### [EXERCISE INSTRUCTIONS]
Below are some records; output exactly the lines from the line with "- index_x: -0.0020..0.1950" to the line with "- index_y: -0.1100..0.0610", both ends kept, and nothing more.

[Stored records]
┄┄┄┄┄┄┄┄┄┄┄┄┄┄┄┄┄┄┄┄

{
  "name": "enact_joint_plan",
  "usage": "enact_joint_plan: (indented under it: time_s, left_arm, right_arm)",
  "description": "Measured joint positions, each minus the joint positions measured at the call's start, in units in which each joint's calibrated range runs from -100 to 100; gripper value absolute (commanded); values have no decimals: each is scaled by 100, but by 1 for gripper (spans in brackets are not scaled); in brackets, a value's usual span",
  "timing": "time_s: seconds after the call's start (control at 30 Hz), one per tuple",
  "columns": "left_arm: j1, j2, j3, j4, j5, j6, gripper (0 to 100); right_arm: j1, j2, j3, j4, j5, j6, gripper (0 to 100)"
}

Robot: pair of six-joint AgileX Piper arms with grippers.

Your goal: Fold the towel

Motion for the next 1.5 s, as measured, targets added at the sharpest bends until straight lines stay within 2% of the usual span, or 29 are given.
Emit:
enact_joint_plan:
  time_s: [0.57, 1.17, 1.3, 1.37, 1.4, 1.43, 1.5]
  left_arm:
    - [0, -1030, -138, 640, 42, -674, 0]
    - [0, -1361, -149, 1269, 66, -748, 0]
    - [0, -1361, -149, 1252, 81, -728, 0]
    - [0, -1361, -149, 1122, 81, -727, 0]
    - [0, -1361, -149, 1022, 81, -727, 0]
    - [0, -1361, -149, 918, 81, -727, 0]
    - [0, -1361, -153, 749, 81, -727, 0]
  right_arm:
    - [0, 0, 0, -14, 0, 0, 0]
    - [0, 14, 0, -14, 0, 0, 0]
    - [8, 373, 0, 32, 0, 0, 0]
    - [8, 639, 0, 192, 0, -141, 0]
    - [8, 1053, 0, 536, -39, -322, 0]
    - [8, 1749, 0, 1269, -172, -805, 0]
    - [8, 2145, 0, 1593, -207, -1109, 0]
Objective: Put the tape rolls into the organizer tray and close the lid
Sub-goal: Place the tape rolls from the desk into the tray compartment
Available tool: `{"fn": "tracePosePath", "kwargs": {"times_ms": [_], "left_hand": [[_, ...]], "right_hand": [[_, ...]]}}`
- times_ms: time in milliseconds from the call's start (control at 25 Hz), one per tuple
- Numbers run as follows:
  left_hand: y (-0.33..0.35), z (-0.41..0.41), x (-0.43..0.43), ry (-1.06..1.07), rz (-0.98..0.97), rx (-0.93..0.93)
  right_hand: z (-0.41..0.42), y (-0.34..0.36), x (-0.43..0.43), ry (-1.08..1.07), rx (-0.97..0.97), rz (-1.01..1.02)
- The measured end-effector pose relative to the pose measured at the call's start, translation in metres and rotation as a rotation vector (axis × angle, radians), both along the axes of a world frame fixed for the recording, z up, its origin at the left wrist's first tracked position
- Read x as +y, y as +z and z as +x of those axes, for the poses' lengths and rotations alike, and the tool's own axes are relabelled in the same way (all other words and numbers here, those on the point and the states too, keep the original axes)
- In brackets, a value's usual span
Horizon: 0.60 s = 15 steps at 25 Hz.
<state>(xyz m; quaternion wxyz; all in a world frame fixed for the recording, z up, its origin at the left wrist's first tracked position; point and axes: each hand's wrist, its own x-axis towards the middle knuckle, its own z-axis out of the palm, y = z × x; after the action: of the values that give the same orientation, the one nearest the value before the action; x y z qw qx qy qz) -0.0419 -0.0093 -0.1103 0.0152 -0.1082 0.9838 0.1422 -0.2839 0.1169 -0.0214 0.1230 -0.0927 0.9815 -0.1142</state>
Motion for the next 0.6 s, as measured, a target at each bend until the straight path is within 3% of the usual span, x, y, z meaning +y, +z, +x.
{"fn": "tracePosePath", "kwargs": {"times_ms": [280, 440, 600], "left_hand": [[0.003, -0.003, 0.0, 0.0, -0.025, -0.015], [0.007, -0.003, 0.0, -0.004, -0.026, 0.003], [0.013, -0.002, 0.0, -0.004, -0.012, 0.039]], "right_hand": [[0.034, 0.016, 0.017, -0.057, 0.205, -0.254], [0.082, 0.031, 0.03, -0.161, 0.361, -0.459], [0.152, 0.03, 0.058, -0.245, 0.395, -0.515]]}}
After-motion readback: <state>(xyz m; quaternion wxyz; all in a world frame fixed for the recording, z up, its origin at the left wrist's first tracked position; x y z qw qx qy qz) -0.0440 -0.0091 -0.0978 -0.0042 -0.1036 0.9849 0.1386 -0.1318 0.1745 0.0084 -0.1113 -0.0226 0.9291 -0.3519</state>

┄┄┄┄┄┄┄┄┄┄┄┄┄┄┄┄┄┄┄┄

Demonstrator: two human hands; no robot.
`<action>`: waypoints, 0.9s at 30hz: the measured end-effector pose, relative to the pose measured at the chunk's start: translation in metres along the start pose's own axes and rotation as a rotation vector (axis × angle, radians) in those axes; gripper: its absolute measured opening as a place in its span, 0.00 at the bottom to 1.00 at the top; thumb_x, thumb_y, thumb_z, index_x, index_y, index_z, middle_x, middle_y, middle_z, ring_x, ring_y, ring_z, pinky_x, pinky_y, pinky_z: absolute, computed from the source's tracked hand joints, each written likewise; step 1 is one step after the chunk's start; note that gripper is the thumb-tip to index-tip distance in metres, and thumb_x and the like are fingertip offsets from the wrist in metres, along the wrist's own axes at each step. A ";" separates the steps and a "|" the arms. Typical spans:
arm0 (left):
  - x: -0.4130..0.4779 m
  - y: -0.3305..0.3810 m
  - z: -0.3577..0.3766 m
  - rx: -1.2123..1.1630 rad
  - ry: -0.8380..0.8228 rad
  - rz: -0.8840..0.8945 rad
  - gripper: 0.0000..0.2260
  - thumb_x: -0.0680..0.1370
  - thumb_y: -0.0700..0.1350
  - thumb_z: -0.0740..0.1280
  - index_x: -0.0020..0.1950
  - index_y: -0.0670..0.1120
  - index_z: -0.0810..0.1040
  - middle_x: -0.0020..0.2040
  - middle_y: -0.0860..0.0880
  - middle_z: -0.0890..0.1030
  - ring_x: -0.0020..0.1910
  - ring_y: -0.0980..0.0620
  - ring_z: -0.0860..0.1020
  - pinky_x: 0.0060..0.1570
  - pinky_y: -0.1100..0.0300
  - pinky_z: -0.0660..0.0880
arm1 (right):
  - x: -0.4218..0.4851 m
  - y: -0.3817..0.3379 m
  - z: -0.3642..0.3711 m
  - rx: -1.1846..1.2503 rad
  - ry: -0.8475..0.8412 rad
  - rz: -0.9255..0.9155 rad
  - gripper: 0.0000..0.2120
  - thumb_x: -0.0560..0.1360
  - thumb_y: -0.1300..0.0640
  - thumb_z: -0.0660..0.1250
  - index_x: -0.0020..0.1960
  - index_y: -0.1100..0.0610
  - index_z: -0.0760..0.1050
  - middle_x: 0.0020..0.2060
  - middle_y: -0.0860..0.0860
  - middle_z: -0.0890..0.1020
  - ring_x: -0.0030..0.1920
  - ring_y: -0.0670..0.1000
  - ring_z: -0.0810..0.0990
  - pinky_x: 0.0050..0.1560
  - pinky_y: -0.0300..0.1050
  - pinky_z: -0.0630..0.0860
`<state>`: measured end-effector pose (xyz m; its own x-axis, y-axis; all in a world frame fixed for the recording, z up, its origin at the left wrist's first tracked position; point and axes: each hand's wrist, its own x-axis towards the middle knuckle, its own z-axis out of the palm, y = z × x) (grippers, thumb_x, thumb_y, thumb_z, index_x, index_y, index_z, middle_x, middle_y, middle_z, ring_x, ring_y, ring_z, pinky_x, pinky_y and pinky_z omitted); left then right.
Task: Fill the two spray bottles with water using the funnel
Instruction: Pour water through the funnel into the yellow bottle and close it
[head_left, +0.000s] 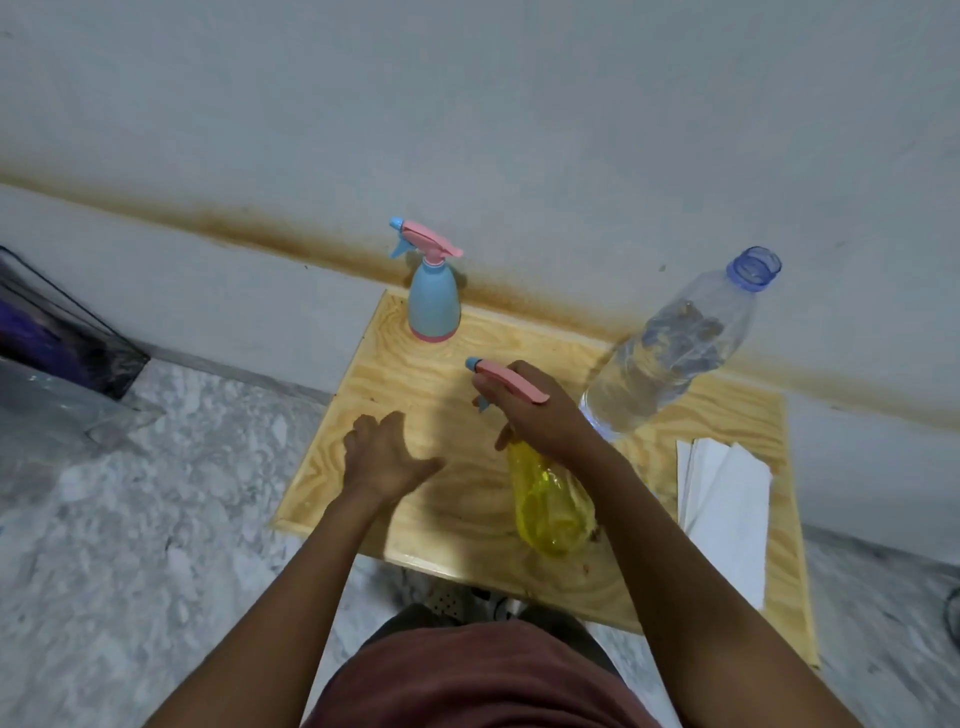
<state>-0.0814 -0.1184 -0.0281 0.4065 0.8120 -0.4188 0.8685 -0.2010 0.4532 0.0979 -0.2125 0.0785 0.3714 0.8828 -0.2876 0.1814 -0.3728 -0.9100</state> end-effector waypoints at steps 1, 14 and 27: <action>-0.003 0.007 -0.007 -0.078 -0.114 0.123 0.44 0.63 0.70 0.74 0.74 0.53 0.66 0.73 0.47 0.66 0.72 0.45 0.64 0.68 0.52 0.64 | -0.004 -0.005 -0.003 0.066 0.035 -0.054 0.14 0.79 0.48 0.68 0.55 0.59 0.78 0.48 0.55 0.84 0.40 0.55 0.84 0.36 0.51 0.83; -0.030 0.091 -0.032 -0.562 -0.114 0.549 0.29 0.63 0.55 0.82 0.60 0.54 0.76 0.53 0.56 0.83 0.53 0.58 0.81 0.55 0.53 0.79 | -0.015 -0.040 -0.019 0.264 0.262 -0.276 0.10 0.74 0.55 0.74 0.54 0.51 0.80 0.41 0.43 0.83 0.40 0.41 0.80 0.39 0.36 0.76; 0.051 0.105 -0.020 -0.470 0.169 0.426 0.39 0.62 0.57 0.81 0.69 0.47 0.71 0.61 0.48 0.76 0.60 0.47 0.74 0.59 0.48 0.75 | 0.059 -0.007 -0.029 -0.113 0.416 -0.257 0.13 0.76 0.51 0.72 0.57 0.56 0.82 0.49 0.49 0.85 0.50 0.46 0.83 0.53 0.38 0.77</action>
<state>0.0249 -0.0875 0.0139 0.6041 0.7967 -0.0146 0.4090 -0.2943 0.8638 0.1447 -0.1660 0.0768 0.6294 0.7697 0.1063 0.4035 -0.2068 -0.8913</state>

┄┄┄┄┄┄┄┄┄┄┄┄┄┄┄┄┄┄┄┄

### [RESULT BELOW]
  - index_x: -0.0020..0.1950
  - index_y: -0.0670..0.1120
  - index_z: -0.0810..0.1040
  - middle_x: -0.0020..0.2040
  - middle_y: -0.0860..0.0880
  - middle_z: -0.0890..0.1030
  - ring_x: -0.0020..0.1910
  - ring_y: -0.0980..0.0620
  - ring_z: -0.0860..0.1020
  - pinky_x: 0.0060..0.1570
  - pinky_y: -0.1100..0.0300
  - pinky_z: -0.0660..0.0880
arm1 (right):
  - x: -0.4218..0.4851 m
  - y: -0.3817..0.3379 m
  - z: -0.3642..0.3711 m
  - rx: -1.1846..1.2503 rad
  - ry: -0.8475..0.8412 rad
  - rz: -0.9255..0.9155 rad
  - gripper: 0.0000..0.2120
  - thumb_x: -0.0560..0.1360
  - thumb_y: -0.1300..0.0640
  - thumb_z: -0.0660..0.1250
  - index_x: -0.0020..0.1960
  - index_y: -0.1100..0.0610

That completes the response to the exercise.